Exercise description ->
Copy out, exactly as given, every line from the line with "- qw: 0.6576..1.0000" to the end of the listing, both of those lines included.

Information provided ->
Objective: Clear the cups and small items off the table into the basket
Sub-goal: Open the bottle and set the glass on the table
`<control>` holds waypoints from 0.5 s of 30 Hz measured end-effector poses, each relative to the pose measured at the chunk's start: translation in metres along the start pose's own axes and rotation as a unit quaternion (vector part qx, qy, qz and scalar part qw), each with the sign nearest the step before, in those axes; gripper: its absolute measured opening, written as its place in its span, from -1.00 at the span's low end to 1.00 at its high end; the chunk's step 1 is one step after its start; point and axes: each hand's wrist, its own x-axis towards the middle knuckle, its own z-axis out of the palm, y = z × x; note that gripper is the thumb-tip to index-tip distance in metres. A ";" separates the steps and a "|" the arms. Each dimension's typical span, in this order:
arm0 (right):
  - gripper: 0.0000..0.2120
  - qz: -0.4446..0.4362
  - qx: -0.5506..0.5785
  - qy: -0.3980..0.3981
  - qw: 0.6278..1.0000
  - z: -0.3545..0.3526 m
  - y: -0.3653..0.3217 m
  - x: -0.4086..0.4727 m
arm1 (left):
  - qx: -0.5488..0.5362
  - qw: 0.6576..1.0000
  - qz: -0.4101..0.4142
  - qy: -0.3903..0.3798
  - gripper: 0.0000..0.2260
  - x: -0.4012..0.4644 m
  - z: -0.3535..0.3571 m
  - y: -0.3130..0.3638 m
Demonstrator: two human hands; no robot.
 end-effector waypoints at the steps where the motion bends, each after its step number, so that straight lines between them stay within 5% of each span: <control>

Exercise response ->
  - qw: 0.6576..1.0000
  - qz: -0.4101..0.4142
  - qy: -0.3903..0.3798
  - gripper: 0.0000..0.2260
  - x: -0.4012..0.4644 m
  - z: -0.3535..0.3571 m
  - y: -0.3130..0.3638 m
Demonstrator: two human hands; no robot.
 end-effector waypoints at the steps where the motion bends, each after its step number, so that straight lines between them stay within 5% of each span: <control>

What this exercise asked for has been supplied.